** Opening SUPPLIED MATERIAL block **

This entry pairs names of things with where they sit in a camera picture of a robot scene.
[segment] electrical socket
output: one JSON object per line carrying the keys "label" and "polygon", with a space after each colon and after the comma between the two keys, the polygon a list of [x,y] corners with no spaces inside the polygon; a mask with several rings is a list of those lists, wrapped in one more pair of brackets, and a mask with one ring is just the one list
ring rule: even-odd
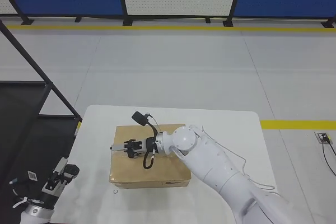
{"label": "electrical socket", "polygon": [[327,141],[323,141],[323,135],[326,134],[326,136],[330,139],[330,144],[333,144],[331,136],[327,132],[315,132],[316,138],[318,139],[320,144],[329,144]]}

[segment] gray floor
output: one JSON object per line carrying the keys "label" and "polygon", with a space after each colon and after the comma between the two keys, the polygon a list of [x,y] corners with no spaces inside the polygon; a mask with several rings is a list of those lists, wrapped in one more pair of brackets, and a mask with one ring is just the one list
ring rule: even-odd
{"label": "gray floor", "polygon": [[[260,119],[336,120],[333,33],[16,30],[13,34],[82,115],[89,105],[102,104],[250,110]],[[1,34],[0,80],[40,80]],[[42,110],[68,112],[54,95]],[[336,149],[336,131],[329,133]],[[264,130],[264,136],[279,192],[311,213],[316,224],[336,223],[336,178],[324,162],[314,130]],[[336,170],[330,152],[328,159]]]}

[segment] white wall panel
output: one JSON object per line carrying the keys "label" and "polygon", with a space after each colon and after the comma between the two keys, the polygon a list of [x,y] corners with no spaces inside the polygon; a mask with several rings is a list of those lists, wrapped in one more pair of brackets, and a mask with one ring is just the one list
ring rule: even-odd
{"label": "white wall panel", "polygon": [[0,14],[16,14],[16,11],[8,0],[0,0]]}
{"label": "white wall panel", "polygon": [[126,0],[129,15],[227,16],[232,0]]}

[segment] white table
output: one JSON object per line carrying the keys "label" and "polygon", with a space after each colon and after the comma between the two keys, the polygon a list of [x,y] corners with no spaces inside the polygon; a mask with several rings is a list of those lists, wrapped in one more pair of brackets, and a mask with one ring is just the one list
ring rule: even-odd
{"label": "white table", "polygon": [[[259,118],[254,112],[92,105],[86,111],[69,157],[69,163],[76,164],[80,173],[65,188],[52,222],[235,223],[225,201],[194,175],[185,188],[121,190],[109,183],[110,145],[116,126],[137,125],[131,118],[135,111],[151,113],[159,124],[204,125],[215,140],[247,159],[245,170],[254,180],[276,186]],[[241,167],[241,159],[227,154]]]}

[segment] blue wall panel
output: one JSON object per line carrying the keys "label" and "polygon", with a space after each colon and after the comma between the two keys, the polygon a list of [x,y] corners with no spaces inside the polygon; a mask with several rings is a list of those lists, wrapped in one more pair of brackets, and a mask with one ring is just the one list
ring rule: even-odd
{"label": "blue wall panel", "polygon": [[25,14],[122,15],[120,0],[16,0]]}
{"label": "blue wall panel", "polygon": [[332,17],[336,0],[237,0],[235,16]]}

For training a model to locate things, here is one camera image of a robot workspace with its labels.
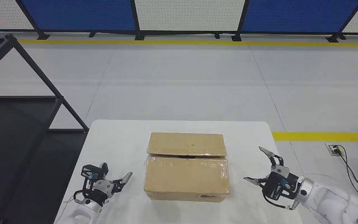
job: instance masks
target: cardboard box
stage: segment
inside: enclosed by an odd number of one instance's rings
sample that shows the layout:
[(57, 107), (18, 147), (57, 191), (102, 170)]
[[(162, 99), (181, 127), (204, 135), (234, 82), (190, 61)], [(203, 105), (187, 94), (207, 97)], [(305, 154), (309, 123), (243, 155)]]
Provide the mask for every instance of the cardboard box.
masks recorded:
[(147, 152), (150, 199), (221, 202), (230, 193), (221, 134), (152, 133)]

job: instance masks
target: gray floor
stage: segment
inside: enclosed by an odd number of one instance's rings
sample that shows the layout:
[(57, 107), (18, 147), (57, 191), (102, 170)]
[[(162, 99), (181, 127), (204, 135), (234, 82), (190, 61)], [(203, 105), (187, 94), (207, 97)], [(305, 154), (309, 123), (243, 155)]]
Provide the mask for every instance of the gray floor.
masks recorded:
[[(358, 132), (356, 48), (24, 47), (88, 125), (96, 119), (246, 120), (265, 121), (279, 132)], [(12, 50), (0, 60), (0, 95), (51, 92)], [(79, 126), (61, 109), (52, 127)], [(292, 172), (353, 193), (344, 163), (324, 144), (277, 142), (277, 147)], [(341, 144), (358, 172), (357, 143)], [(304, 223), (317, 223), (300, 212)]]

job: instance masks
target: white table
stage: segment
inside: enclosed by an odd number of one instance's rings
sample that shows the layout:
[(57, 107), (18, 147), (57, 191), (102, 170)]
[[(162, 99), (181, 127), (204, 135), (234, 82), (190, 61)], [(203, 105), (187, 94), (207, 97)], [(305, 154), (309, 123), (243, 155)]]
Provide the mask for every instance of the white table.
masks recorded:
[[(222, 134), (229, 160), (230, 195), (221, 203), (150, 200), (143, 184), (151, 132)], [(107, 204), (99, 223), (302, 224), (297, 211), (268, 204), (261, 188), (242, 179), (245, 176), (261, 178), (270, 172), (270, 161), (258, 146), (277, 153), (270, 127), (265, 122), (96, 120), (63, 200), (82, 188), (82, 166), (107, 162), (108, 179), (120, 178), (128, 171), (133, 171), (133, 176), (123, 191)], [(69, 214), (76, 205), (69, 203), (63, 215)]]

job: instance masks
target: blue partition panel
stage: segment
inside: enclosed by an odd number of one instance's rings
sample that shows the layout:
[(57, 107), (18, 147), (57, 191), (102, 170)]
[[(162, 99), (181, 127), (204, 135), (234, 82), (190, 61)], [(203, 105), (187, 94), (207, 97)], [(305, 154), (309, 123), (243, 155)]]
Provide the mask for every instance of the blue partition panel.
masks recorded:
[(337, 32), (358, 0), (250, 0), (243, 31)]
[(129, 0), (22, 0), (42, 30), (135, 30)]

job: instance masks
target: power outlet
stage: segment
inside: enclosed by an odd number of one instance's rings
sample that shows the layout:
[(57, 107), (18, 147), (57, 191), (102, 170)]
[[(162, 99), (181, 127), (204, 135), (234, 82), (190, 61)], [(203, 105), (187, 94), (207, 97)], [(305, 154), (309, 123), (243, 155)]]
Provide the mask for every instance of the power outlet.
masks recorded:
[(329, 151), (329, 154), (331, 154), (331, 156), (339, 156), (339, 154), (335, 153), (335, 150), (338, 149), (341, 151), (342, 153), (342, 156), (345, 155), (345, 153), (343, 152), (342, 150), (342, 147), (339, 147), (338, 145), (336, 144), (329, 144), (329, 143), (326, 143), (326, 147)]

** Closing SUPPLIED MATERIAL block **

> [YOUR TASK]: Give the records again exactly as they stand, so that only the pictures are missing.

> [RESPONSE]:
This entry pairs names of things with where they sit in a camera picture of a robot scene.
[segment] electrical socket
output: one JSON object per line carrying the keys "label" and "polygon", with a space after each colon and after the comma between the two keys, the polygon a list of [x,y] corners with no spaces inside the polygon; a mask with several rings is a list of those lists, wrapped in one more pair of brackets, and a mask with one ring is just the one list
ring rule: even-odd
{"label": "electrical socket", "polygon": [[327,141],[323,141],[323,135],[326,134],[326,136],[330,139],[330,144],[333,144],[331,136],[327,132],[315,132],[316,138],[318,139],[320,144],[329,144]]}

[segment] gray floor
output: one JSON object per line carrying the keys "label" and "polygon", with a space after each colon and after the comma between the two keys, the polygon a list of [x,y] corners with no spaces inside the polygon; a mask with several rings is a list of those lists, wrapped in one more pair of brackets, and a mask with one ring is just the one list
ring rule: even-odd
{"label": "gray floor", "polygon": [[[260,119],[336,120],[333,33],[16,30],[13,34],[82,115],[89,105],[102,104],[250,110]],[[1,34],[0,80],[40,80]],[[42,110],[68,112],[54,95]],[[336,149],[336,131],[329,133]],[[264,130],[264,136],[279,192],[311,213],[316,224],[336,223],[336,178],[324,162],[314,130]],[[336,170],[330,152],[328,159]]]}

[segment] white wall panel
output: one JSON object per line carrying the keys "label" and "polygon", with a space after each colon and after the comma between the two keys, the polygon a list of [x,y] corners with no spaces inside the polygon; a mask with several rings is a list of those lists, wrapped in one more pair of brackets, and a mask with one ring is just the one list
ring rule: even-odd
{"label": "white wall panel", "polygon": [[0,14],[16,14],[16,11],[8,0],[0,0]]}
{"label": "white wall panel", "polygon": [[126,0],[129,15],[227,16],[232,0]]}

[segment] white table
output: one JSON object per line carrying the keys "label" and "polygon", with a space after each colon and after the comma between the two keys, the polygon a list of [x,y] corners with no spaces inside the polygon; a mask with several rings is a list of those lists, wrapped in one more pair of brackets, and a mask with one ring is just the one list
ring rule: even-odd
{"label": "white table", "polygon": [[[259,118],[254,112],[92,105],[86,111],[69,157],[69,163],[76,164],[80,173],[65,188],[52,222],[235,223],[225,201],[194,175],[185,188],[121,190],[109,183],[110,145],[116,126],[137,125],[131,118],[135,111],[151,113],[159,124],[204,125],[215,140],[247,159],[245,170],[254,180],[276,186]],[[241,167],[241,159],[227,154]]]}

[segment] blue wall panel
output: one JSON object per line carrying the keys "label" and "polygon", with a space after each colon and after the comma between the two keys, the polygon a list of [x,y] corners with no spaces inside the polygon; a mask with several rings is a list of those lists, wrapped in one more pair of brackets, and a mask with one ring is just the one list
ring rule: even-odd
{"label": "blue wall panel", "polygon": [[25,14],[122,15],[120,0],[16,0]]}
{"label": "blue wall panel", "polygon": [[332,17],[336,0],[237,0],[235,16]]}

For training a model to locate things, here is one camera image of a robot workspace with its labels.
job: instance masks
target: cardboard box
stage: segment
inside: enclosed by an odd number of one instance's rings
sample that shows the layout:
[(57, 107), (18, 147), (57, 191), (102, 170)]
[[(162, 99), (181, 127), (204, 135), (234, 82), (190, 61)], [(203, 105), (187, 94), (207, 97)], [(305, 154), (309, 123), (243, 155)]]
Provide the mask for every instance of the cardboard box.
masks recorded:
[(147, 152), (150, 199), (221, 202), (230, 193), (221, 134), (152, 133)]

job: instance masks
target: gray floor
stage: segment
inside: enclosed by an odd number of one instance's rings
sample that shows the layout:
[(57, 107), (18, 147), (57, 191), (102, 170)]
[[(162, 99), (181, 127), (204, 135), (234, 82), (190, 61)], [(203, 105), (187, 94), (207, 97)], [(305, 154), (309, 123), (243, 155)]]
Provide the mask for every instance of the gray floor.
masks recorded:
[[(358, 132), (356, 48), (24, 47), (88, 125), (96, 119), (246, 120), (265, 121), (279, 132)], [(12, 50), (0, 60), (0, 95), (51, 92)], [(79, 126), (61, 109), (52, 127)], [(292, 172), (353, 193), (344, 163), (324, 144), (277, 142), (277, 147)], [(341, 144), (358, 172), (357, 143)], [(304, 223), (317, 223), (300, 212)]]

job: instance masks
target: white table
stage: segment
inside: enclosed by an odd number of one instance's rings
sample that shows the layout:
[(57, 107), (18, 147), (57, 191), (102, 170)]
[[(162, 99), (181, 127), (204, 135), (234, 82), (190, 61)], [(203, 105), (187, 94), (207, 97)], [(305, 154), (309, 123), (243, 155)]]
Provide the mask for every instance of the white table.
masks recorded:
[[(222, 134), (229, 160), (230, 195), (221, 203), (150, 200), (143, 184), (151, 132)], [(107, 204), (99, 223), (302, 224), (297, 211), (268, 204), (261, 188), (242, 179), (245, 176), (261, 178), (270, 172), (270, 161), (258, 146), (277, 153), (270, 127), (265, 122), (96, 120), (63, 200), (82, 188), (82, 166), (107, 162), (108, 179), (120, 178), (128, 171), (133, 171), (133, 176), (123, 191)], [(69, 214), (76, 205), (69, 203), (63, 215)]]

job: instance masks
target: blue partition panel
stage: segment
inside: enclosed by an odd number of one instance's rings
sample that shows the layout:
[(57, 107), (18, 147), (57, 191), (102, 170)]
[[(162, 99), (181, 127), (204, 135), (234, 82), (190, 61)], [(203, 105), (187, 94), (207, 97)], [(305, 154), (309, 123), (243, 155)]]
Provide the mask for every instance of the blue partition panel.
masks recorded:
[(337, 32), (358, 0), (250, 0), (243, 31)]
[(129, 0), (22, 0), (42, 30), (135, 30)]

job: instance masks
target: power outlet
stage: segment
inside: enclosed by an odd number of one instance's rings
sample that shows the layout:
[(57, 107), (18, 147), (57, 191), (102, 170)]
[[(162, 99), (181, 127), (204, 135), (234, 82), (190, 61)], [(203, 105), (187, 94), (207, 97)], [(305, 154), (309, 123), (243, 155)]]
Provide the mask for every instance of the power outlet.
masks recorded:
[(329, 151), (329, 154), (331, 154), (331, 156), (339, 156), (339, 154), (335, 153), (335, 150), (338, 149), (341, 151), (342, 153), (342, 156), (345, 155), (345, 153), (343, 152), (342, 150), (342, 147), (339, 147), (338, 145), (336, 144), (329, 144), (329, 143), (326, 143), (326, 147)]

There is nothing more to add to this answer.